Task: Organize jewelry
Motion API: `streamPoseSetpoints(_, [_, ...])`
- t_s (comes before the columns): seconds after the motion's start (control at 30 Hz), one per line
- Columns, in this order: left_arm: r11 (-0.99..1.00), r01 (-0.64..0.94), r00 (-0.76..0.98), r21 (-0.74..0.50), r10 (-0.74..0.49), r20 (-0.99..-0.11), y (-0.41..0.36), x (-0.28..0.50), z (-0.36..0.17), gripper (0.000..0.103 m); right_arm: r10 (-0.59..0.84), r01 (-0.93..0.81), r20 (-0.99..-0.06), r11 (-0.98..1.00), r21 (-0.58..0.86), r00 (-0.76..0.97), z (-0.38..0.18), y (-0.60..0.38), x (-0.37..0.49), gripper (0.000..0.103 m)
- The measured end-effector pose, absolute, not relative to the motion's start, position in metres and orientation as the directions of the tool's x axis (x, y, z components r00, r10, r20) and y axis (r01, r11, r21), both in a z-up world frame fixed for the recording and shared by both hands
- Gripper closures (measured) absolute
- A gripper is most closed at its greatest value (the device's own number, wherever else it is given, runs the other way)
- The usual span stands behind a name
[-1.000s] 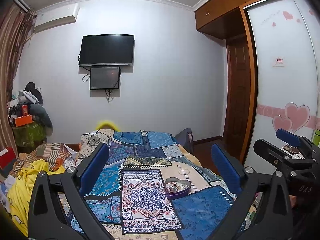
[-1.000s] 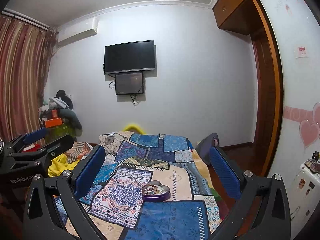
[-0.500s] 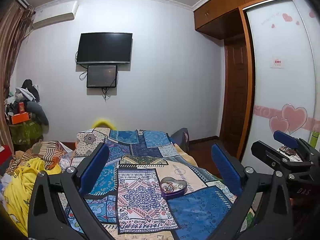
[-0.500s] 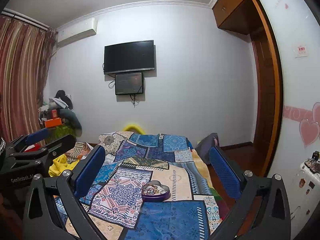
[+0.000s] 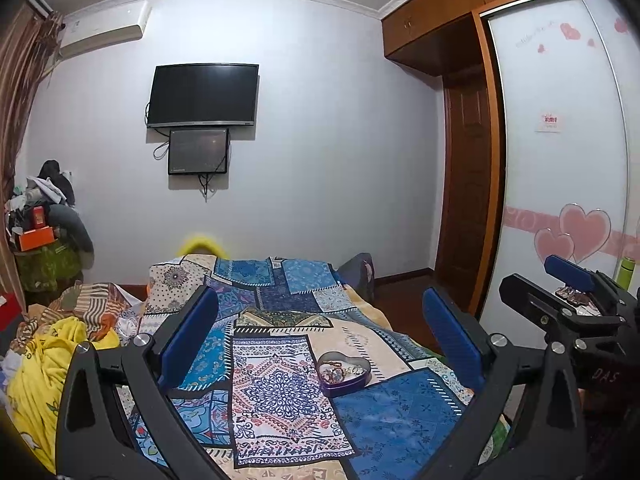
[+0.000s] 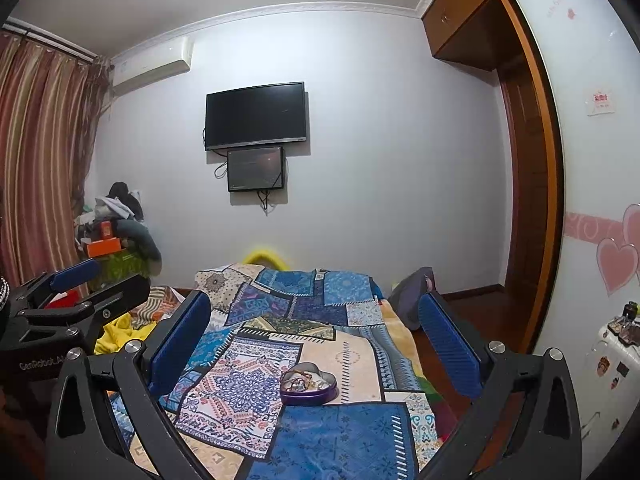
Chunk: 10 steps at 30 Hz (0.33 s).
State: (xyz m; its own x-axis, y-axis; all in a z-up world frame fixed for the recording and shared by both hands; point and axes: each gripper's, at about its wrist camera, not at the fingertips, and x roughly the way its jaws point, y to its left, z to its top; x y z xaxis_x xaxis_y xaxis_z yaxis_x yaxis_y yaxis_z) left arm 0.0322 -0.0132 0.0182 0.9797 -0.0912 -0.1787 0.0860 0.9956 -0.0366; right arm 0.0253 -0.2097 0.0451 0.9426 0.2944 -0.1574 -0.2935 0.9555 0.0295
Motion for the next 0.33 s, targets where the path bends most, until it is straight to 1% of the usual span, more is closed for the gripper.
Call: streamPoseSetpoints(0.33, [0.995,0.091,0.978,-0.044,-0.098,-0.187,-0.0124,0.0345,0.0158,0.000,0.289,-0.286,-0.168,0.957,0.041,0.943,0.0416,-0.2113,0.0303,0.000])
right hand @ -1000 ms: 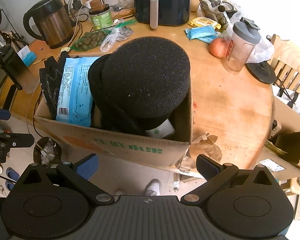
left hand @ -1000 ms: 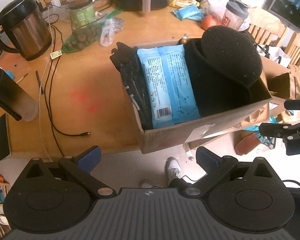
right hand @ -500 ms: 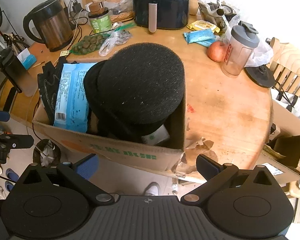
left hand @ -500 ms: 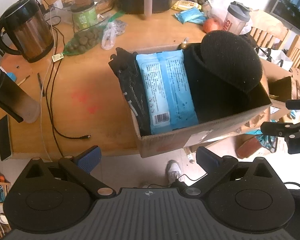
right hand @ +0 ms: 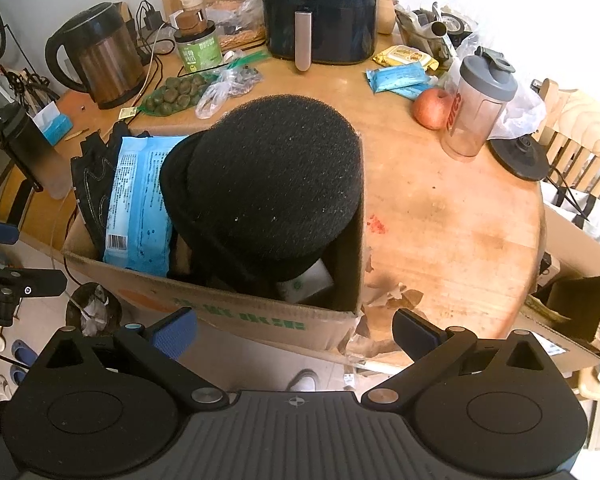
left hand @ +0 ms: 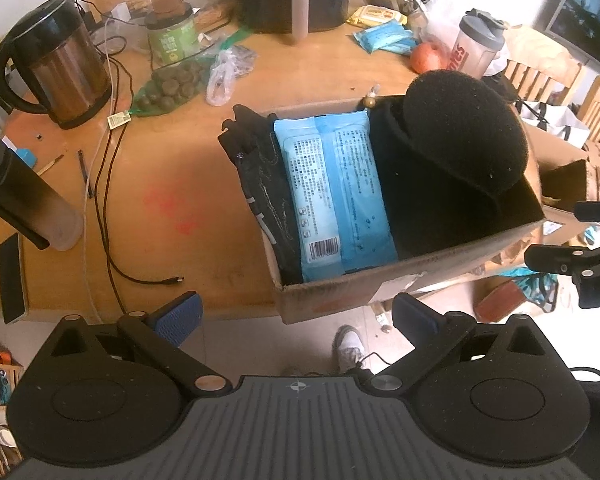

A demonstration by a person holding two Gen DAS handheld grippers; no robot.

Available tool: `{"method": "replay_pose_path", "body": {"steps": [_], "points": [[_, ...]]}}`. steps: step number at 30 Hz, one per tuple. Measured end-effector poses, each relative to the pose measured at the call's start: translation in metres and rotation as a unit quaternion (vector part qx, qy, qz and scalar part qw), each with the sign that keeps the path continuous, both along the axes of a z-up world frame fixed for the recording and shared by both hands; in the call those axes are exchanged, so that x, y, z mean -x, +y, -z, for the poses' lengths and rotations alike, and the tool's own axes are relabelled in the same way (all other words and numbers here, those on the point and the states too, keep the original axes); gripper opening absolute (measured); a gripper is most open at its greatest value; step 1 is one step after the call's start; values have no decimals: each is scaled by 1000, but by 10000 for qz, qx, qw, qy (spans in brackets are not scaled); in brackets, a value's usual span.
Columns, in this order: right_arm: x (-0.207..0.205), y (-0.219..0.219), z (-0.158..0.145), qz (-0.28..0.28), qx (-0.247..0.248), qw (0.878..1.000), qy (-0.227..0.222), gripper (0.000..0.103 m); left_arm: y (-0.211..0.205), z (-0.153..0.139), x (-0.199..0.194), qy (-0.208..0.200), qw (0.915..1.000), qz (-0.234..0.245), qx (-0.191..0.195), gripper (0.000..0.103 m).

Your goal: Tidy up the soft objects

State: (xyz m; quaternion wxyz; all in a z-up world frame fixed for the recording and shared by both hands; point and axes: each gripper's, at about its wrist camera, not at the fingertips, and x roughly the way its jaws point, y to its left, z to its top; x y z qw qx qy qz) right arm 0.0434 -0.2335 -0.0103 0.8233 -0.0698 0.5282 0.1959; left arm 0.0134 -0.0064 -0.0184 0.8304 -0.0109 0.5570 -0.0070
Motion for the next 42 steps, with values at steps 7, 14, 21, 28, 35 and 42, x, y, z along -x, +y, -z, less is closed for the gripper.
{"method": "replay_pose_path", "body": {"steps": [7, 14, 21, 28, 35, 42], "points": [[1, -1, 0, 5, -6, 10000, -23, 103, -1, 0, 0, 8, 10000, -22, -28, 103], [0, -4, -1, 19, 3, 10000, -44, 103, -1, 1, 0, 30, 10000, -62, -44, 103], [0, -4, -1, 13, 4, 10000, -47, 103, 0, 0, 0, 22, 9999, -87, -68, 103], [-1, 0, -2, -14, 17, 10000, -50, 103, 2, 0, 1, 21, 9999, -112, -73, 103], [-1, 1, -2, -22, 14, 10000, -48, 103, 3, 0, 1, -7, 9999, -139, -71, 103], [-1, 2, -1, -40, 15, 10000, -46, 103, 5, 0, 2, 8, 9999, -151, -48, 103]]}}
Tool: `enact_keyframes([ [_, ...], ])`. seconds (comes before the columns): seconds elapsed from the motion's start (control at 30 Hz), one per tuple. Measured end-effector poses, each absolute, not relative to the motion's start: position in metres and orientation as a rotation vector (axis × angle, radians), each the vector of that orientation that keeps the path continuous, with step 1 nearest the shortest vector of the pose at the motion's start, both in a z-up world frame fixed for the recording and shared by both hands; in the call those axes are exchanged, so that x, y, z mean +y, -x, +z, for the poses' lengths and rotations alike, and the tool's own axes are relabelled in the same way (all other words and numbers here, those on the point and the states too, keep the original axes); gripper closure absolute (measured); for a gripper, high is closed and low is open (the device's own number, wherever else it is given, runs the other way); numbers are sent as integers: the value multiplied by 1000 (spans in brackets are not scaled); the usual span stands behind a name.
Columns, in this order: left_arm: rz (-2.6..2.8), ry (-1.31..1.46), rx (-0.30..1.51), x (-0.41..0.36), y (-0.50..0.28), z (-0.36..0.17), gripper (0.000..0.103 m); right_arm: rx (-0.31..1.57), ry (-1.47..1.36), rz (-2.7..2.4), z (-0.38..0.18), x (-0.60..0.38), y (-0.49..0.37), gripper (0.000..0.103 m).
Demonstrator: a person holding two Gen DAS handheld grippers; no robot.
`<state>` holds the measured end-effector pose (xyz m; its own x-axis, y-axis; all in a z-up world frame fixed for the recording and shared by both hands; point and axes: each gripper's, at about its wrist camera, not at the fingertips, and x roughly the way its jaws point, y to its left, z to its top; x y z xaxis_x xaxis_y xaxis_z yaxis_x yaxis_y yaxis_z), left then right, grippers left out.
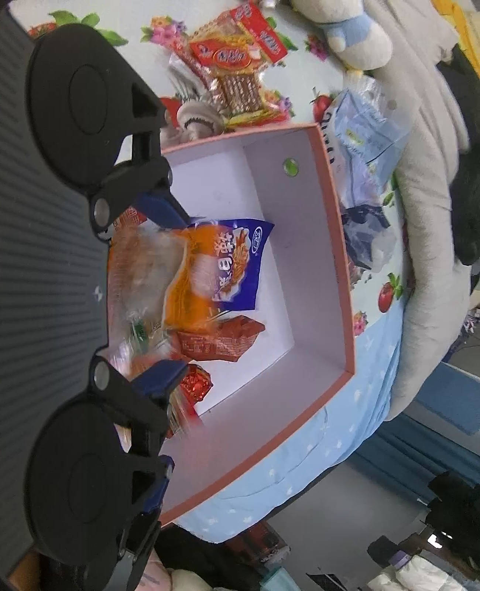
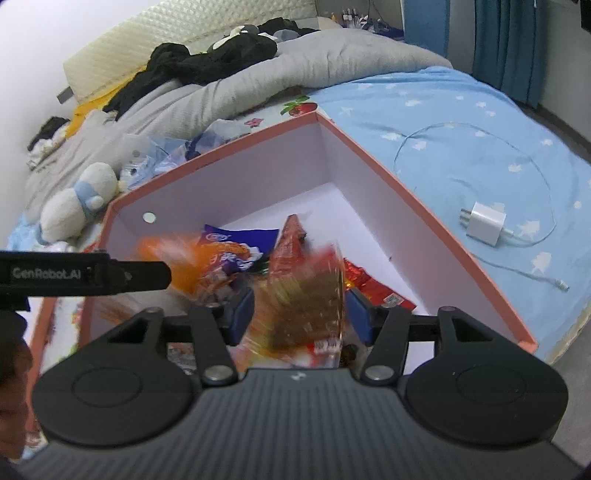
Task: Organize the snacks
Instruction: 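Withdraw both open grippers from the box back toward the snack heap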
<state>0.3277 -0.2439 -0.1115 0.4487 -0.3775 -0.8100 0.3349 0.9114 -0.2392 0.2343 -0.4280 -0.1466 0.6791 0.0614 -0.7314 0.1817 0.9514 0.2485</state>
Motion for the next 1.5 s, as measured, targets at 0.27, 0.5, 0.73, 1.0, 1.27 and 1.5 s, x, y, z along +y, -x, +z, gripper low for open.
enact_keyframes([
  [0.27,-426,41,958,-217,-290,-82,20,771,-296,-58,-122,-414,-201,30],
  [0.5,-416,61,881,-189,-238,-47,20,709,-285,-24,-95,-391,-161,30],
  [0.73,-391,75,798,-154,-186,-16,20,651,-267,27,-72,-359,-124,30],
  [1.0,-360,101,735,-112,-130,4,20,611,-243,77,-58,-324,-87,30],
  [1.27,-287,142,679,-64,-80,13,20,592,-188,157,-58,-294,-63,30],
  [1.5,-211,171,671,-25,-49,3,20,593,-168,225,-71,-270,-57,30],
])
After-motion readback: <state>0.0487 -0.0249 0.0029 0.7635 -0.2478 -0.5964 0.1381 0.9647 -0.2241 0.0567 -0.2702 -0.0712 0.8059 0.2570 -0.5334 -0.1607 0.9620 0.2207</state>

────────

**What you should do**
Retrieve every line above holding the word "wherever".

**Task solution**
- A gripper is most closed at its greatest value (the device's own number, wherever else it is given, runs the other way)
Tool: `enact_keyframes([ [_, ...], ])`. seconds (comes before the columns): seconds elapsed from the motion's start (control at 30 Hz), one per tuple. Measured end-effector poses, each absolute, not relative to the motion's start: position in metres and orientation as a rotation vector (axis × angle, radians), each the vector of that orientation that keeps the path continuous, with step 1 nearest the shortest vector of the pose at the motion's start, both in a z-up world frame fixed for the recording and shared by both hands; in the call those axes are exchanged, so that x, y, z mean +y, -x, +z, for the poses' lengths and rotations alike, and the tool's own axes are relabelled in the same way (all other words and numbers here, those on the point and the states too, keep the original axes); gripper closure absolute (measured); for a gripper, high is closed and low is open (the device's own number, wherever else it is given, runs the other way); numbers are sent as integers: the value multiplied by 1000 (spans in brackets are not scaled); the usual span stands behind a name.

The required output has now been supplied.